▶ _Task prompt_:
Search the material below for the string "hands" and copy each line where it appears.

────────

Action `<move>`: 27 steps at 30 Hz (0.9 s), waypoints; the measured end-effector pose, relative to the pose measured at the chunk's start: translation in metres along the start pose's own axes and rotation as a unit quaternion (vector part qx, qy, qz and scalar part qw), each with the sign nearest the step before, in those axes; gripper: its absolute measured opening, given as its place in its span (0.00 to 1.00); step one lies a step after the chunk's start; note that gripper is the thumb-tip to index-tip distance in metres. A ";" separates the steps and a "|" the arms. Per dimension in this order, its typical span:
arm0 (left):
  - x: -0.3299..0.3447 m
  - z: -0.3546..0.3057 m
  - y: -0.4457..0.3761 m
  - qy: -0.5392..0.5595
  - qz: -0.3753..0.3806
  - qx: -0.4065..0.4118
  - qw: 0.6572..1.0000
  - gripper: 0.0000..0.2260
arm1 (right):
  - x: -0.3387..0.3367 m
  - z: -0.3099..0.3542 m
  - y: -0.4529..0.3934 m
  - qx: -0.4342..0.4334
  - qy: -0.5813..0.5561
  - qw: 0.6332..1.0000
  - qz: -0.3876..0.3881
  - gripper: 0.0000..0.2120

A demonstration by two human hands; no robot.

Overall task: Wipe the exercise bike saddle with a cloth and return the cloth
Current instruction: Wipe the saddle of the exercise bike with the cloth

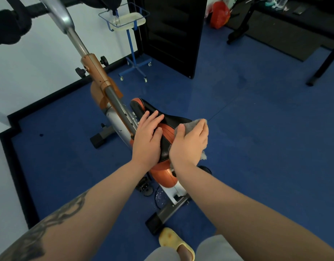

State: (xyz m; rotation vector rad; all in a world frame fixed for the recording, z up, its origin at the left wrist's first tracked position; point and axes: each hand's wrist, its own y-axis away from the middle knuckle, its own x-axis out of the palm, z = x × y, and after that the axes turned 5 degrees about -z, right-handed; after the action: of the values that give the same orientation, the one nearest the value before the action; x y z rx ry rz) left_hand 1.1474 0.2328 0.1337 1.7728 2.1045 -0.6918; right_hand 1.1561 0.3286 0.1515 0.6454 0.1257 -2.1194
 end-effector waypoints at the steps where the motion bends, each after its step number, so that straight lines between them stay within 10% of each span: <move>1: 0.000 0.001 0.001 0.001 -0.001 0.002 1.000 0.20 | 0.001 -0.002 0.003 -0.017 -0.003 1.000 -0.001 0.31; 8: -0.001 0.004 0.002 -0.005 0.001 0.009 1.000 0.20 | 0.005 -0.022 0.070 -0.101 -0.029 0.994 -0.002 0.31; 14: 0.000 0.002 0.002 -0.001 -0.004 0.003 1.000 0.18 | 0.002 -0.007 -0.011 0.046 -0.082 0.995 -0.023 0.23; 27: 0.000 0.001 0.001 0.002 0.001 -0.004 1.000 0.18 | 0.006 -0.013 0.042 0.081 -0.164 0.983 0.011 0.31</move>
State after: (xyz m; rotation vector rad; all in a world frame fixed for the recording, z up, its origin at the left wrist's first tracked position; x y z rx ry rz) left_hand 1.1487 0.2320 0.1329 1.7751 2.1046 -0.6790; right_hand 1.1914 0.3035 0.1440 0.3800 -0.2380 -2.1992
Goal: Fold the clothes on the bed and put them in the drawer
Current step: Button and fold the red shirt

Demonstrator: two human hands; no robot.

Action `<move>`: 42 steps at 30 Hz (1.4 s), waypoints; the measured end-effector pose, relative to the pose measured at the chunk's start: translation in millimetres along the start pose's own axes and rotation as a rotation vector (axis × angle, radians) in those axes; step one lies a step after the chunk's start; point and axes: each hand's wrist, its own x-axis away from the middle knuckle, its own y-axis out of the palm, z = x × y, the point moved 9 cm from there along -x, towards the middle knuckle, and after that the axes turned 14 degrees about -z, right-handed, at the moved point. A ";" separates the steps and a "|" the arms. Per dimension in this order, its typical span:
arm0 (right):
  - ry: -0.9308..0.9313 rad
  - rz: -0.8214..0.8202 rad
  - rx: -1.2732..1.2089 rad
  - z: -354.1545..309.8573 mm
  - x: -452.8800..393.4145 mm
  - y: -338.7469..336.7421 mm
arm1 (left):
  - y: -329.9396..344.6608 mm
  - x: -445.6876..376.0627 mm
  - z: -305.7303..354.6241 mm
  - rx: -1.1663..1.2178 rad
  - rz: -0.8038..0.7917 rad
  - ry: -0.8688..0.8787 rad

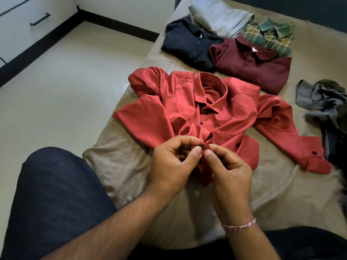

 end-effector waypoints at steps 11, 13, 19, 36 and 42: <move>0.018 -0.060 -0.018 13.0 -7.8 -1.5 | -3.8 -5.0 -12.4 0.092 -0.008 -0.046; 0.005 -0.085 -0.049 15.9 -9.4 -0.4 | -3.4 -5.7 -13.6 0.113 -0.016 -0.051; -0.089 -0.105 0.032 8.3 -10.8 -1.0 | -3.3 -7.7 -14.1 0.111 -0.047 -0.068; -0.388 -0.120 0.727 -21.0 -4.7 13.6 | -11.1 -6.6 -23.4 -0.216 -0.034 -0.156; -0.326 -0.104 0.638 -12.4 -8.7 11.4 | -11.7 -8.8 -30.0 -0.163 -0.029 -0.174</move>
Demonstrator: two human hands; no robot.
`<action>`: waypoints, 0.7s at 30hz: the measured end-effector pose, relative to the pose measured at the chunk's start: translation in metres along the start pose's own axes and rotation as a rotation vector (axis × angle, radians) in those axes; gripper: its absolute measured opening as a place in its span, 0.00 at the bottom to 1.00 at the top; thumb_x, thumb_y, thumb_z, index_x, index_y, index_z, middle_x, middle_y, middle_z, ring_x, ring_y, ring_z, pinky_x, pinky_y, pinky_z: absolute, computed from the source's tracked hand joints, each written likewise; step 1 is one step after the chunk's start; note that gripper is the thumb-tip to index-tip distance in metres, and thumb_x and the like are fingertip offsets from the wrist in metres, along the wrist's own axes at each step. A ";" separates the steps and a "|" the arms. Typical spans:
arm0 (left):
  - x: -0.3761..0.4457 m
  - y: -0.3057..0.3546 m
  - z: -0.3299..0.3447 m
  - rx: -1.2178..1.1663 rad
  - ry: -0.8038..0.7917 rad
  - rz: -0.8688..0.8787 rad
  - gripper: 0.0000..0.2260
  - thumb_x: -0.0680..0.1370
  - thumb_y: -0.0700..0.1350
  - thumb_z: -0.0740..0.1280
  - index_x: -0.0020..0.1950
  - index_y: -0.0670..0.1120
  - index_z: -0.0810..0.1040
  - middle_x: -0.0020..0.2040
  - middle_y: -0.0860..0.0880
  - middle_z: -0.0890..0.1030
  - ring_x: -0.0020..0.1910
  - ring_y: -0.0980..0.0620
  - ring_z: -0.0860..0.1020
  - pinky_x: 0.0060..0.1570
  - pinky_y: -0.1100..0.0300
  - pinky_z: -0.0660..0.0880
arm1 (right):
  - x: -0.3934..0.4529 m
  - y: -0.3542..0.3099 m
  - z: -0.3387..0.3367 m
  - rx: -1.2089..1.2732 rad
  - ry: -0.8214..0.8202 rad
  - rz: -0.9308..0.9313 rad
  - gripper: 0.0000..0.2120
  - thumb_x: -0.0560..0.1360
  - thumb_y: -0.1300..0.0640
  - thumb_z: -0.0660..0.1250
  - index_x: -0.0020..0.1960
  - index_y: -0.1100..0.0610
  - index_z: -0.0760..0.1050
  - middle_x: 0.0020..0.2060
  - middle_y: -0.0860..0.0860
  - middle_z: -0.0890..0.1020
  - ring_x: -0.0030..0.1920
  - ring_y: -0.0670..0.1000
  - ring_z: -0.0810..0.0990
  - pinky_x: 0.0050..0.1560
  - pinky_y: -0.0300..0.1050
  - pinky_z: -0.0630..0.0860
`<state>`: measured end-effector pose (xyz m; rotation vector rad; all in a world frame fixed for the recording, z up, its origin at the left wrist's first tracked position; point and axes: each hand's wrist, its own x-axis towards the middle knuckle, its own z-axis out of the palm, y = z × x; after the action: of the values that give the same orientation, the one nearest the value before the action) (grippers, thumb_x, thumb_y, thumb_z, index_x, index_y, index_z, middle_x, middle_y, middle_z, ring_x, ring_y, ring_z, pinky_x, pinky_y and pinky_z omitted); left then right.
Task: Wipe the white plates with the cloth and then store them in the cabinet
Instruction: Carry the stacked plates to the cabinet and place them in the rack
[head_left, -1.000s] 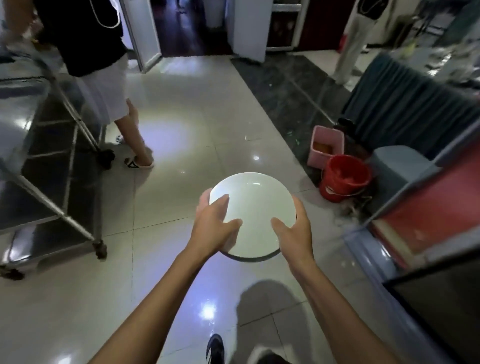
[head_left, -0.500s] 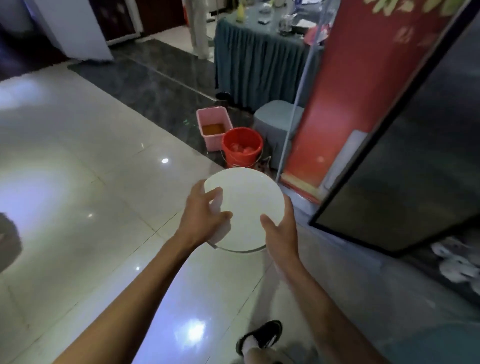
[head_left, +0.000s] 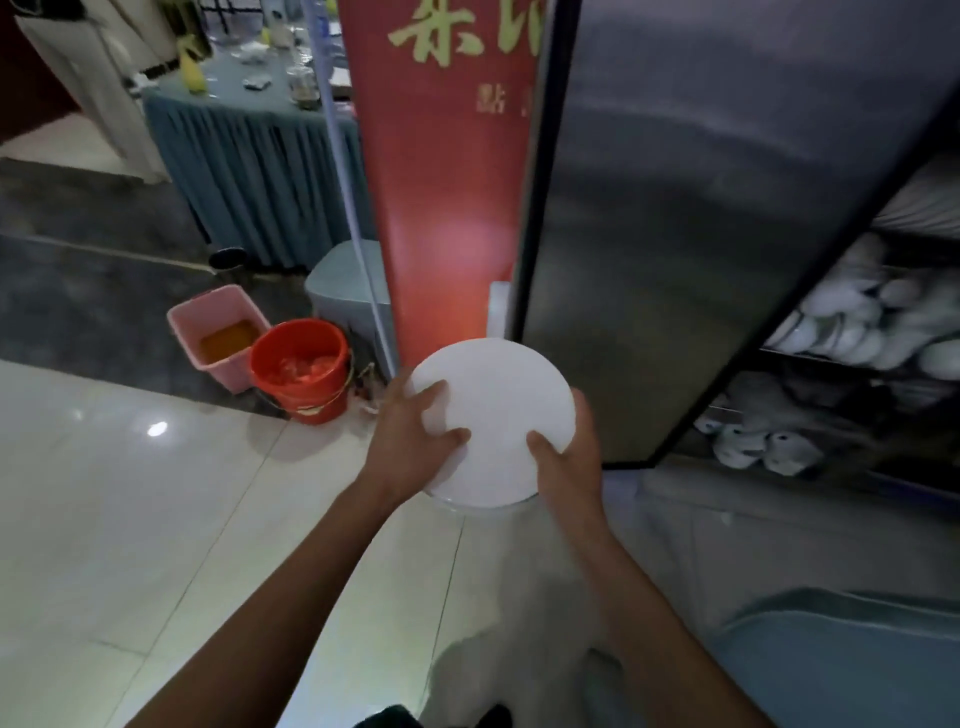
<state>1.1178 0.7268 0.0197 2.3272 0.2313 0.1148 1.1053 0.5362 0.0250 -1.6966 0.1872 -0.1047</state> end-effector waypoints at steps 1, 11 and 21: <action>0.011 0.007 0.009 -0.011 -0.023 0.012 0.32 0.71 0.51 0.78 0.73 0.51 0.73 0.80 0.49 0.58 0.76 0.48 0.60 0.69 0.61 0.53 | 0.009 0.002 -0.007 0.001 0.029 0.005 0.34 0.75 0.69 0.66 0.77 0.51 0.61 0.67 0.47 0.72 0.65 0.47 0.71 0.60 0.39 0.69; 0.136 0.073 0.101 -0.100 -0.269 0.191 0.31 0.71 0.47 0.79 0.72 0.48 0.74 0.80 0.48 0.59 0.77 0.48 0.61 0.71 0.64 0.55 | 0.110 0.016 -0.057 -0.001 0.280 0.058 0.31 0.68 0.58 0.65 0.69 0.43 0.65 0.58 0.37 0.76 0.57 0.36 0.75 0.54 0.33 0.73; 0.240 0.157 0.189 -0.140 -0.519 0.430 0.32 0.71 0.46 0.78 0.73 0.46 0.73 0.80 0.48 0.57 0.78 0.49 0.59 0.73 0.61 0.59 | 0.193 0.010 -0.107 -0.092 0.645 0.163 0.34 0.76 0.64 0.68 0.78 0.49 0.60 0.68 0.48 0.73 0.66 0.51 0.72 0.66 0.55 0.72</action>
<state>1.4024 0.5350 0.0052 2.1471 -0.5196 -0.2533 1.2752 0.3946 0.0218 -1.6838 0.8186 -0.5282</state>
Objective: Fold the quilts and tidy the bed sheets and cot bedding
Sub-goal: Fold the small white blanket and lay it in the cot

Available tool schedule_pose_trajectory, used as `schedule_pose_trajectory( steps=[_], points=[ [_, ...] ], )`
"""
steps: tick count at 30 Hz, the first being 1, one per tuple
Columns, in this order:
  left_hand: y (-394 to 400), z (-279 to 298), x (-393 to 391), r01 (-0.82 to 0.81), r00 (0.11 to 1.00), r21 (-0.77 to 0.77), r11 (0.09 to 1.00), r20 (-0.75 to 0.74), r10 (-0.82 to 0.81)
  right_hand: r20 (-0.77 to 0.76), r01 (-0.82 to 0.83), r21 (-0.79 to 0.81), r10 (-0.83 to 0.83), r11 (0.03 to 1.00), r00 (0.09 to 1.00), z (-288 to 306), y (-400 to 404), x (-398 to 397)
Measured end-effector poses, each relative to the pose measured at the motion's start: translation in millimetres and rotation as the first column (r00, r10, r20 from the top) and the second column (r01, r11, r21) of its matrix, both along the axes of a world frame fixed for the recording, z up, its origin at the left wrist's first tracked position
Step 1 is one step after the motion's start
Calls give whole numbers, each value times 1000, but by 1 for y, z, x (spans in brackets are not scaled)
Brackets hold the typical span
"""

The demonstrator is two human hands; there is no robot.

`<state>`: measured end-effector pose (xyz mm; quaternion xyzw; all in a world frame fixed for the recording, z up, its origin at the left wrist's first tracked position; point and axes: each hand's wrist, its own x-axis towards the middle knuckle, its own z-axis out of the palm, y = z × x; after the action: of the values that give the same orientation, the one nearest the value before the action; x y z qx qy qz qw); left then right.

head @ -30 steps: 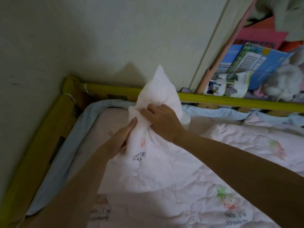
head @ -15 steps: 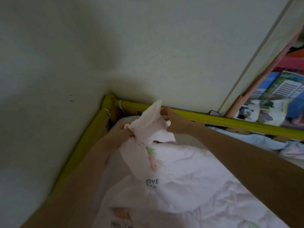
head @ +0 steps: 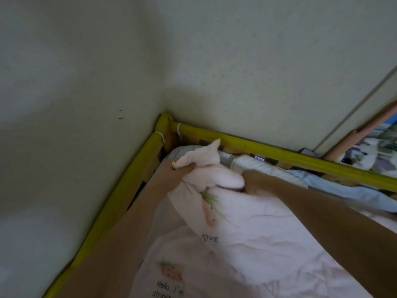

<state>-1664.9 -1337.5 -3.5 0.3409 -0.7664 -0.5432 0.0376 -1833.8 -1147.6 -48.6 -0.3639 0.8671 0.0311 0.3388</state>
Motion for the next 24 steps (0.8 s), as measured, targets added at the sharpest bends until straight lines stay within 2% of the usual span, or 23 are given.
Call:
schedule_pose_trajectory(
  steps=[2, 3, 5, 6, 7, 8, 9, 10, 11, 12, 13, 14, 15, 16, 17, 18, 20, 22, 24],
  points=[
    [-1, 3, -7, -81, 994, -112, 990, -79, 72, -307, 76, -320, -179, 945, 935, 22, -14, -19],
    [-1, 7, -13, -128, 981, -147, 981, -162, 104, -395, 96, -492, -320, 865, 861, 37, -23, -29],
    [-2, 16, -29, -195, 940, -164, 967, -313, 137, -378, 95, -745, -536, 660, 755, 66, -43, -49],
    [-2, 23, -38, -213, 924, -170, 962, -356, 141, -326, 98, -818, -596, 567, 734, 77, -50, -55],
    [-1, 29, -47, -222, 913, -184, 958, -385, 137, -278, 113, -850, -620, 515, 734, 82, -53, -61],
    [-1, 34, -54, -219, 909, -213, 952, -400, 120, -245, 137, -848, -606, 513, 757, 80, -54, -65],
    [0, 35, -58, -200, 914, -254, 946, -397, 87, -244, 161, -790, -544, 592, 803, 76, -51, -66],
    [2, 35, -60, -168, 927, -308, 937, -373, 44, -236, 162, -685, -427, 710, 873, 71, -44, -65],
    [5, 34, -61, -131, 941, -354, 926, -338, 4, -175, 150, -585, -305, 797, 936, 64, -36, -64],
    [9, 33, -60, -97, 951, -376, 921, -307, -25, -73, 185, -560, -271, 808, 960, 60, -29, -61],
    [16, 30, -59, -69, 957, -377, 924, -287, -46, 38, 299, -604, -348, 739, 937, 59, -23, -58],
    [26, 28, -59, -34, 963, -368, 929, -261, -69, 211, 501, -659, -502, 561, 839, 61, -14, -53],
    [39, 26, -59, 14, 968, -362, 932, -230, -104, 402, 684, -631, -600, 366, 691, 65, -7, -50],
    [53, 23, -61, 78, 971, -382, 921, -181, -157, 606, 839, -496, -603, 224, 519, 72, 0, -46],
    [68, 20, -62, 158, 964, -430, 889, -128, -233, 765, 937, -302, -543, 173, 347, 76, 8, -42],
    [91, 17, -66, 243, 943, -473, 847, -89, -320, 822, 959, -180, -503, 217, 268, 79, 23, -40],
    [140, 13, -72, 366, 896, -457, 811, -62, -440, 808, 929, -126, -507, 349, 300, 83, 52, -34],
    [189, 6, -80, 470, 851, -386, 794, -41, -524, 699, 908, -188, -598, 376, 392, 81, 82, -33],
    [247, 5, -92, 539, 808, -355, 763, -37, -588, 559, 888, -284, -690, 362, 460, 78, 130, -38]
  ],
)
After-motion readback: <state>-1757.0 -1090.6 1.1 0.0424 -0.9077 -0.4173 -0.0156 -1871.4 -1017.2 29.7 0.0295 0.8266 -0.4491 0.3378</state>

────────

▶ _Exercise answer_:
A demonstration by two human hands; no robot.
Demonstrator: two human hands; no robot.
Demonstrator: two human hands; no robot.
The demonstrator is two human hands; there is no robot.

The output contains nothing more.